Background: Neuromyelitis optica spectrum disorders (NMOSDs) are severe inflammatory demyelinating disorders of the central nervous system. Brain involvement is increasingly recognized.
Objective: To study brain involvement in NMOSDs among Hong Kong Chinese patients.
Design: Retrospective study of patients with NMOSDs.
Setting: Tertiary medical center in Hong Kong. Patients Thirty-four Hong Kong Chinese patients with NMOSDs of 2 years or longer were recruited.
Interventions: Brain and spinal cord magnetic resonance imaging was performed during NMOSD attacks and was repeated yearly for the first 3 years.
Main outcome measures: We evaluated clinical features of NMOSDs associated with brain involvement and brain lesions on magnetic resonance imaging.

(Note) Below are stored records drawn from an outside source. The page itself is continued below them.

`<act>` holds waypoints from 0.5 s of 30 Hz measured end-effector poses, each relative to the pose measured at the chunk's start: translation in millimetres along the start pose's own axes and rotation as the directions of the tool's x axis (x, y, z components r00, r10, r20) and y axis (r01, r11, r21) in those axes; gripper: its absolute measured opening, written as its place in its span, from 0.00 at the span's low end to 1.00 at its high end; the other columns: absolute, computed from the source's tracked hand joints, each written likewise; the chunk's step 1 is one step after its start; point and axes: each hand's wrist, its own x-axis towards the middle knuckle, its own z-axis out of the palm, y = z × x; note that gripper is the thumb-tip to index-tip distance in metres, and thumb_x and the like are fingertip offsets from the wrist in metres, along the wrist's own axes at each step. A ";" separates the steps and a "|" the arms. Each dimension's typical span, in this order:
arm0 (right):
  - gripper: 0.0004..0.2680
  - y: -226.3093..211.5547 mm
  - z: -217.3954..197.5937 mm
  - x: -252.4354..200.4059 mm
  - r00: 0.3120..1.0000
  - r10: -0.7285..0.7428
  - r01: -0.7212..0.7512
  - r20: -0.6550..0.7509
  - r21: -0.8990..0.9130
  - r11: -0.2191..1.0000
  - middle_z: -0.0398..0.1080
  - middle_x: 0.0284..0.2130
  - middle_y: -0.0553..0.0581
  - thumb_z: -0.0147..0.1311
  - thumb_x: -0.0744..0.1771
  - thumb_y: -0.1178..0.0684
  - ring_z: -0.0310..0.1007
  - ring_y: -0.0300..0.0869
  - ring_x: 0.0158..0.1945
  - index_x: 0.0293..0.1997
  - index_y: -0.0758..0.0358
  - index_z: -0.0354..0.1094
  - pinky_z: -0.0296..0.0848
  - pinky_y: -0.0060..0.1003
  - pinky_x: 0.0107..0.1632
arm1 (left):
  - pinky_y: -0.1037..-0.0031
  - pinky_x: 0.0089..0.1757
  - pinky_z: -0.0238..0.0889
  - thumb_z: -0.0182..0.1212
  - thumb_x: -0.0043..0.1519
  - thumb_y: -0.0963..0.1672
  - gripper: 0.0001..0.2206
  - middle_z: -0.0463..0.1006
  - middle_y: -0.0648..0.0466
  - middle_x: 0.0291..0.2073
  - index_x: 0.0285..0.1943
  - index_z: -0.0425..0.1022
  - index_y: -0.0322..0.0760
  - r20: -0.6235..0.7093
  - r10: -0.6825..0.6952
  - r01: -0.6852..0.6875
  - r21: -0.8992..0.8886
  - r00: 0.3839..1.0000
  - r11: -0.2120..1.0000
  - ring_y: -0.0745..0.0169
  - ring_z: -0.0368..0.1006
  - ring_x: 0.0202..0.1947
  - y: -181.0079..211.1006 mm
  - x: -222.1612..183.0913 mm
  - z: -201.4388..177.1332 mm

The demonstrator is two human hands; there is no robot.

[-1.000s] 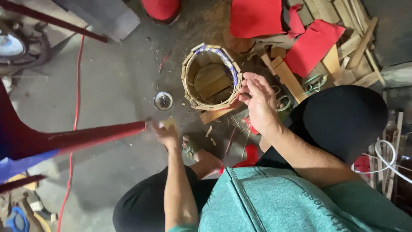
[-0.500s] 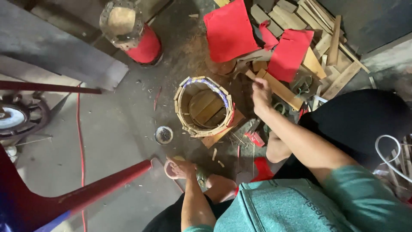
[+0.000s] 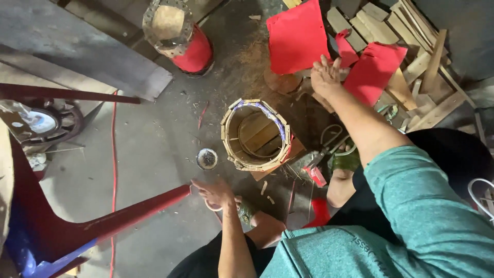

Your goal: Applying adhesive tape and red decorative paper to the exterior of a wooden drum shell.

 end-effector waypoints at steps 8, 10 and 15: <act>0.11 -131.6 -276.8 22.6 0.760 -0.646 0.621 -0.067 -0.218 0.753 0.65 0.21 0.52 0.56 0.69 0.61 0.60 0.41 0.25 0.23 0.60 0.68 0.61 0.41 0.39 | 0.61 0.52 0.62 0.58 0.62 0.45 0.35 0.62 0.37 0.60 0.76 0.45 0.32 -0.002 0.172 -0.106 -0.797 0.985 0.595 0.46 0.65 0.55 84.0 -1.0 -94.6; 0.18 -161.5 -342.7 0.7 0.742 -0.664 0.669 -0.093 0.173 0.723 0.65 0.23 0.52 0.60 0.74 0.59 0.59 0.40 0.23 0.22 0.62 0.63 0.66 0.39 0.36 | 0.66 0.46 0.67 0.60 0.61 0.42 0.33 0.66 0.40 0.57 0.75 0.49 0.35 -0.061 0.256 -0.193 -0.826 0.965 0.530 0.51 0.69 0.50 105.6 -9.8 -132.4; 0.06 -218.7 -457.7 -94.8 0.809 -0.568 0.471 -0.154 0.747 0.469 0.77 0.44 0.52 0.61 0.72 0.57 0.77 0.36 0.40 0.53 0.68 0.73 0.80 0.26 0.44 | 0.69 0.47 0.72 0.63 0.61 0.40 0.26 0.68 0.47 0.56 0.70 0.63 0.41 -0.078 0.729 -0.490 -0.787 0.680 0.374 0.59 0.73 0.47 137.6 -16.0 -216.6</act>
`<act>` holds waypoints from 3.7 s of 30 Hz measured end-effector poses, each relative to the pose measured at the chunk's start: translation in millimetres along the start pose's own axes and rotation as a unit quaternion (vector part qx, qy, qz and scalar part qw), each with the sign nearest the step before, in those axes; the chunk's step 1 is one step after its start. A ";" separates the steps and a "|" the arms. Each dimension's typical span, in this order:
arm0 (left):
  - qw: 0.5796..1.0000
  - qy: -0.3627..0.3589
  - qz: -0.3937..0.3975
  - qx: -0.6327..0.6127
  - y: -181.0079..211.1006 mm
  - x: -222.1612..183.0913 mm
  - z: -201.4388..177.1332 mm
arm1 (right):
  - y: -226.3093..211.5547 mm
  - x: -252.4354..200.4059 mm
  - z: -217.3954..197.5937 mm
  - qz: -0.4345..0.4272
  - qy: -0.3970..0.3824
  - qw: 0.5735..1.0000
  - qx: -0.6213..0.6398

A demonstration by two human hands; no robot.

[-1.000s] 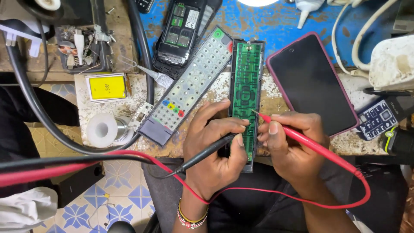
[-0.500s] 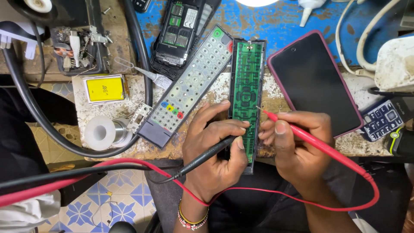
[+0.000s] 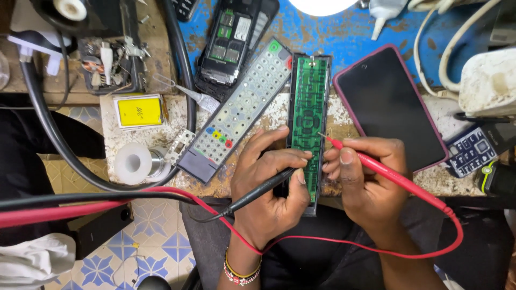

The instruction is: Testing a circuit board with a multimeter and soldering a wire to it at a repair bench.

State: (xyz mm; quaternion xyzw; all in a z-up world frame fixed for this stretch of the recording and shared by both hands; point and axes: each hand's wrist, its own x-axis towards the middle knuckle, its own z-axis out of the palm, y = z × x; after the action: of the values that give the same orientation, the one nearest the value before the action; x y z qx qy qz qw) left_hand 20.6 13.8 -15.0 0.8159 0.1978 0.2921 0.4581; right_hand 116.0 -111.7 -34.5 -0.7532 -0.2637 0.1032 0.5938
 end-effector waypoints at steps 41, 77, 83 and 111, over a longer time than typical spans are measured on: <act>0.999 0.041 0.008 0.008 21.7 -11.0 -9.6 | -18.8 10.3 -3.8 0.089 0.003 0.996 -0.023; 1.000 0.010 0.017 0.002 -0.3 -3.5 0.4 | -9.4 1.5 -4.4 -0.003 -0.015 1.000 -0.008; 1.000 0.001 0.004 -0.006 -2.9 -3.5 -0.8 | -7.0 -0.7 -2.1 0.034 0.013 0.999 -0.005; 0.995 0.017 -0.097 0.000 -6.1 1.7 -3.3 | 9.9 -73.5 -105.7 -0.059 -0.236 0.842 -0.481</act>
State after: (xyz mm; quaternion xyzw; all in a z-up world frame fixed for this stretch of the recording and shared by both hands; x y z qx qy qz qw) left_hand 19.4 20.0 -18.4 0.7879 0.2837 0.2603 0.4806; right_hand 106.5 -240.3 -26.6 -0.8803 -0.4559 0.1027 0.0820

Results: Among 34 patients with NMOSDs of 2 years or longer, 20 (59%) had brain involvement. The mean age at onset among these 20 patients was 45.6 years (age range, 19-67 years); 18 were women. Eleven patients (32% of all the patients with NMOSDs) had clinical manifestation of brain involvement, 19 patients (56%) had brain abnormalities on magnetic resonance imaging consistent with inflammatory demyelination, and 2 patients (6%) fulfilled criteria for multiple sclerosis. Clinical manifestation of brain involvement included the following: trigeminal neuralgia; vomiting, vertigo, ataxia, dysphagia, and tetraparesis from lesions around the third and fourth ventricles and aqueduct; homonymous hemianopia, aphasia, hemiparesis, and cognitive impairment from extensive hemispheric white matter lesions; and ataxia, diplopia, hiccups, facial sensory loss, internuclear ophthalmoplegia, hemisensory loss, and hemiparesis from other lesions in the midbrain, pons, cerebellar peduncles, and medulla. Eight patients (24%) developed brainstem encephalitis clinically, and brainstem encephalitis was the initial clinical manifestation in 6 patients (18%). Brain abnormalities on magnetic resonance imaging were detected in brainstem in 15 patients (44%), hemispheric periventricular white matter in 7 patients (21%), deep white matter in 7 patients (21%), corpus callosum in 4 patients (12%), subcortical white matter in 3 patients (9%), thalamus in 2 patients (6%), hypothalamus in 1 patient (3%), basal ganglia in 1 patient (3%), internal capsule in 1 patient (3%), periaqueductal gray matter in 1 patient (3%), and around the third and fourth ventricles in 1 patient (3%); large confluent lesions were detected in 2 patients (6%).
Conclusion: Brain involvement manifesting clinically as brainstem encephalitis is common among Hong Kong Chinese patients with NMOSDs.